One of my all-time favorite sounds is industrial-death metal, stuff like Crawl, The Berzerker, Landfill, and the really early Fear Factory stuff. Oh man, nothing beats that older-style death metal riffing and crushing massiveness being welded to a gruesome, blighted structure of programmed drumming and electronic sounds. For me, the dehumanized clang of industrial music makes for a potent bedfellow with the monstrous heaviness of death metal, but even back when it was a "thing", too few bands attempted to combine the two, even less managing to pull it off successfully. So unfortunately, there's been a real dearth in this kind of stuff since the late 90s; I'm very stoked on the whole "industrial metal" revival that seems to have been going on these past few years with newer bands like Uniform and Black Magnet, both of which I love, but that doesn't seem to have extended into the writhing, tentacled realm of death metal lately. Enter the Swedish duo Megascavanger, who have tapped right into this sound with their As Dystopia Beckons, and boy am I here for it.
This nine-song disc hits with ioncredibly killer, crushing stuff, and apparently quite different from the band's previous releases. The other Megascavanger releases I've listened to have been pretty firmly rooted in a classic European death metal style, so this album here looks like an anomaly or one-off experiment. I dunno. But regardless, their penchant for the sound of pummeling Swede-death riffage and saturated guitar distortion is definitely a constant carryover from the rest of their stuff, as is their use of multiple guest vocalists. Their brand of cudgel-crushing, blood-spattered heaviness and looming dark melodic hooks ports right over from previous album At the Plateaus of Leng. But that sound is now joined by a host of electronic and industrial elements that transform the band's hulking caveman death into an abrasive, machine-infested mutation; it's all Borg-ed out. The songs are still straightfoward, rooted in traditional Swedish death metal chuggery, with the occasional mid-tempo melo-death diversion, and an awesomely abominable bass guitar tone. But all of that is also surrounded and layered and grease-smeared with an array of sputtering drum machines and pneumatic mecha-rythms that punch a hole right though your skull, tossing out bursts of frenzied slithering drum n' bass, clanging steelworks, Sega-esque orcheestrations, slobbering technoid chaos, blasts of vintage techno synth and trippy electronic effects.
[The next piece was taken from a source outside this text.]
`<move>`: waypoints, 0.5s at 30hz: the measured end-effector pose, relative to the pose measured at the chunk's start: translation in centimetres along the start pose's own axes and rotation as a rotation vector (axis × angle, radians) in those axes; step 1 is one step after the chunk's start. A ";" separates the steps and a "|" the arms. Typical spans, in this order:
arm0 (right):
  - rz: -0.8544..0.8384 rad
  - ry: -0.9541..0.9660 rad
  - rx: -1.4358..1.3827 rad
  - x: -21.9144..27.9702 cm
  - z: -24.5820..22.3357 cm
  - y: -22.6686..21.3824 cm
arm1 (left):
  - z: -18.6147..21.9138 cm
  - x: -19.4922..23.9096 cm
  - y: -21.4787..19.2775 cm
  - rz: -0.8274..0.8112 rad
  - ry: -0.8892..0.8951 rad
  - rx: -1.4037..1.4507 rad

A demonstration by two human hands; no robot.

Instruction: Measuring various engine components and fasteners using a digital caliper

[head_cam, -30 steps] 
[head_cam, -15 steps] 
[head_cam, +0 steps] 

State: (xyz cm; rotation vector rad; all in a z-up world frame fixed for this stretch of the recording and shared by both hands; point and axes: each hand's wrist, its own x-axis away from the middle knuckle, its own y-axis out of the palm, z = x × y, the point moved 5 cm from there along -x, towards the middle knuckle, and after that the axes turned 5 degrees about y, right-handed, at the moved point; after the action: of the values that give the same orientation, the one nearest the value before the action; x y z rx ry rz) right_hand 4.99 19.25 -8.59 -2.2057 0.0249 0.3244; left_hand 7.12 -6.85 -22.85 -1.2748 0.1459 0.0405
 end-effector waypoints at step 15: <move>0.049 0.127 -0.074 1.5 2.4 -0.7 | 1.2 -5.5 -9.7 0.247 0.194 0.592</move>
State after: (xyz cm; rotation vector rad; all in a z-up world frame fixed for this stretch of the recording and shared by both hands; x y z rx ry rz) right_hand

It's alot to take in. And the band closes this whole blast of short-circuiting synthetic barbarity with the title track that, more or less, turns into a kind of bestial power electronics assault. Man, I've been waiting on something like this. It sounds colossal. And it's catchy as hell.
And yet there's a lot of variety happening here. For starters, you've got the constantly changing lineup of vocalists that add a certain manic energy to everything; the roster is pretty wild, with Sven Gross (Fleshcrawl), Aadrie Kloosterwaard (Sinister), David Ingram ( Bolt Thrower / Benediction ), Jocke Svensson (Entrails / Birdflesh ), Teddy Möller (Anima Morte / F.K.Ü. ), Kam Lee (Massacre / Mantas), and of course regular Megascavenger frontman Brynjar Helgetun. The songwriting is pretty eclectic: standouts include the rocking death n' roll of "As The Last Day Has Passed" and "The Harrowing Of Hell", both of which sound like they could have been an Edge Of Sanity b-side, the latter tapping into what sounds like a Fields Of The Nephilim/Sisters Of Mercy infatuation (with Kam Lee doing a heluva job of channeling Carl McCoy ! ). The savage kill-droid blast of "Steel Through Flesh Extravaganza" threatens to morph into gabber-like violence. And so on. Those synthetic and electro elements might turn off death metal purists (as might the occasional "gothy" touch), but at the same time this album isn't nearly as fucked-up or warped sounding as bands like Whourkr or Noism, nor as overall mind-blowing. If you were to scrape away all of the alien electronic textures, violently fracutred beats and clanking rhythms, you'll find an unmistakebly atavistic death metal attack underneath it all. That also means that as an album As Dystopia Beckons is a little uneven, some of the electronic elements working better than others, but being a total sucker for this sort of mechanized cyborg deathroar, I went nuts for this.